Oireachtas Joint and Select Committees

Tuesday, 8 January 2013

Joint Oireachtas Committee on Health and Children

Implementation of Government Decision Following Expert Group Report into Matters Relating to A, B and C v. Ireland

2:25 pm

Dr. Anthony McCarthy:

Are women with high risk pregnancies going abroad? Without seeing the 130,000 women and assessing them, we cannot say definitively. However, what is our impression? We regularly see women in pregnancy who report to us that they have had previous terminations. The reason is often that they were very depressed or suicidal, and did not want the pregnancy because they were worried about their mental health. The rates of suicide and infanticide for countries where abortion is illegal and not available to mothers are much higher than in countries where abortion is available. In Ireland, for example, between 1900 and 1950, 10% of women of child bearing age who committed suicide were pregnant at the time of the suicide. Nowadays, it is 2%. Whether that is due to contraception or abortion we do not know. Certainly, the rates have gone down in that time.
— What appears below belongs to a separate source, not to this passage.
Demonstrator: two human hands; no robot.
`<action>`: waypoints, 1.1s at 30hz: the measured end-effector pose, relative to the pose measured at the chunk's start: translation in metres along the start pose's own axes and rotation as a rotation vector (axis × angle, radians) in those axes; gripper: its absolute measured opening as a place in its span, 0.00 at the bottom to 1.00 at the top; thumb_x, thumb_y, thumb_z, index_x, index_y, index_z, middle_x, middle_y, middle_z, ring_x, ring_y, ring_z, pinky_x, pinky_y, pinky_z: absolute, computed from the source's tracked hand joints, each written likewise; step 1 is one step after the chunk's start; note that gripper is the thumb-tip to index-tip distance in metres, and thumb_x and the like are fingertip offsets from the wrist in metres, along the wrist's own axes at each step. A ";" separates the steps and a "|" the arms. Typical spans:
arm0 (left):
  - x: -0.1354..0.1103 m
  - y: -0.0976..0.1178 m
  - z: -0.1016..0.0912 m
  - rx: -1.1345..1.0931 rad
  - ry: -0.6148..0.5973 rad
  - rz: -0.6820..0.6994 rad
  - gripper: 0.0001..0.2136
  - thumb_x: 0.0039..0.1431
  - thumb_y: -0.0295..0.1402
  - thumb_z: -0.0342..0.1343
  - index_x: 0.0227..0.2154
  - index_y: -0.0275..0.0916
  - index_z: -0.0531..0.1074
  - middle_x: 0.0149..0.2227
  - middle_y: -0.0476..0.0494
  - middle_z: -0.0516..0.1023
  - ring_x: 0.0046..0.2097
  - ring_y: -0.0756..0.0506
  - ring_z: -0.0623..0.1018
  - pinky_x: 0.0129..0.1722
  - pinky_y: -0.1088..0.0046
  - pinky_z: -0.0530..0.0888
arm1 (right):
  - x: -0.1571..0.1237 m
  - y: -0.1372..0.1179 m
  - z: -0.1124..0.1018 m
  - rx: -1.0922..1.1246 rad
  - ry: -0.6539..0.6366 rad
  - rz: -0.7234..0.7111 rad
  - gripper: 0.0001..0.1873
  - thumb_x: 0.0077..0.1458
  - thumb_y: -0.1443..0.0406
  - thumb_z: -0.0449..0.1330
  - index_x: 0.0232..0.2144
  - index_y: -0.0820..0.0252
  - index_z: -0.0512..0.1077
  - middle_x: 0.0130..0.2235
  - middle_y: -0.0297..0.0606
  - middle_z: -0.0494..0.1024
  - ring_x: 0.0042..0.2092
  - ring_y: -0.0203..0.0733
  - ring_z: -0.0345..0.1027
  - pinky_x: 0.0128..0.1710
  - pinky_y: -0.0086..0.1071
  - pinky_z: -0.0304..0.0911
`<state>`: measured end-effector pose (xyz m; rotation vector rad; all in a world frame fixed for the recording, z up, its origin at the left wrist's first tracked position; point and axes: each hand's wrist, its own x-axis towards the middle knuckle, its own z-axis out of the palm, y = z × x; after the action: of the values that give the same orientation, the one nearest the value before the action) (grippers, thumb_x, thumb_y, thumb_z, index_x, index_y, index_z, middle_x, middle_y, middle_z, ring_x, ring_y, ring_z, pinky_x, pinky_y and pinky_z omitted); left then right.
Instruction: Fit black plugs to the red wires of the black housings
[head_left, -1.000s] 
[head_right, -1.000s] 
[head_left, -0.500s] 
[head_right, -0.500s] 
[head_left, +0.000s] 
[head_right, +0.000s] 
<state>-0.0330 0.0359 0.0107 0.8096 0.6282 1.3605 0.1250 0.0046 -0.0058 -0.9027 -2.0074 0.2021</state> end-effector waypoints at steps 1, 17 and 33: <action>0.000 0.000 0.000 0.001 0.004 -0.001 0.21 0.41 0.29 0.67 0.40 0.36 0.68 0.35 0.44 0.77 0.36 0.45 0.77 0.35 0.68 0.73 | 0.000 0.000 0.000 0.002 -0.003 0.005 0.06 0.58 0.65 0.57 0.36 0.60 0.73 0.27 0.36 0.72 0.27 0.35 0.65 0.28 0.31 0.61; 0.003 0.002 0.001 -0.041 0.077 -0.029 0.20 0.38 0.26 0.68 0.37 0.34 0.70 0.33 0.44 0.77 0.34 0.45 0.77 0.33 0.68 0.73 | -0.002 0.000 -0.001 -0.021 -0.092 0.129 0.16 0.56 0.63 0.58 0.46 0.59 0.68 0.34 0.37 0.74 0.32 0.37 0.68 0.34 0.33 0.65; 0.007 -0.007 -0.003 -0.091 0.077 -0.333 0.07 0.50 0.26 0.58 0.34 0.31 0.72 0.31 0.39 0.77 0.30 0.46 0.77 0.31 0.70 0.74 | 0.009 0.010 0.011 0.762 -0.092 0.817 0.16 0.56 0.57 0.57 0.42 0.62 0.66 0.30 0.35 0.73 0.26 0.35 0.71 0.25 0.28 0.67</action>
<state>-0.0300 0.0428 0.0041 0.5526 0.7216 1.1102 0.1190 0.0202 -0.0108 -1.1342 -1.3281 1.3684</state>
The statistics for infanticide before 1900 are appalling. Dr. Elaine Farrell's study in Queens University Belfast suggests 4,960 cases of infanticide between 1850 and 1900. Dr. Clíona Rattigan's painful book on infanticide and pregnancy in Ireland What Else Could I Do reveals epidemics of infanticide and suicide between 1900 and 1950. These studies suggest there was a huge problem and that it has been reduced, possibly by socioeconomic factors - women are not so poor - and possibly by contraception. I have no doubt, however, that many women are going to England for terminations of pregnancy. That is the direct answer to Deputy Conway's question.

Do we have the ability to differentiate risk of suicide? I tried to say we have huge skills. We are trained all the time to do risk assessments. Do we always get it right? No. Do we get it wrong sometimes? Of course. Are we trained at doing risk assessment? Yes. Do we come up with effective treatment plans all the time or most of the time? Yes. Of course we sometimes get it wrong. We all do the same training but we must make decisions, like the decisions clinicians in Holles Street make about when to induce labour or when to do a caesarian section. Medicine involves subjective decision making on the basis of some objective facts. We have much objective training but there will be differences because of subjective elements. That is human nature. That is life and we have to deal with it.

If suicide is so rare can we not legislate? That is an issue for the Legislature. These things happen. They are rare. The Legislature is dealing with the issue. If it does not deal with it my obstetric colleagues feel very exposed. The 1861 Act is still there. The Legislature has to make up its mind about that. We are clinicians and not legislators. We can, obviously, be in difficult clinical situations.

Yes, we are short of perinatal psychiatrists. Do we need more? Yes. As Professor O'Keane said, women who are pregnant will present to their GP and not to a psychiatrist. They may go to a positive options group or a well woman clinic where they will be assessed. If they are depressed and distressed they may be suicidal but there is no question of them even thinking of an abortion. They may be referred to a local psychiatrist and treated in that way. A very small group, in my view, will be depressed, distressed, want an abortion and be prepared to access a process. If a woman feels she has to go through a process of two psychiatrists and an obstetrician and possibly face an appeal and legal issues, she is not going to come near us. That is not going to change, particularly. I do not see this epidemic coming our way because the legislation, in looking at the life of the mother in this way, is so narrow.

Will legislation open floodgates? Because it is so narrow, I cannot see that happening. I am not a predictor of social trends and with society changing other things may happen. At present, however, I cannot see floodgates opening.

The final question was about women duping psychiatrists. I referred in my submission to the appalling abuse of women and the suggestion that they are all manipulators. That is dreadful. The fact that we, in addition, are supposed to be naive and easily duped is another matter. I do not take so much offence at that. The women we see should be taking offence and not us. We can deal with it.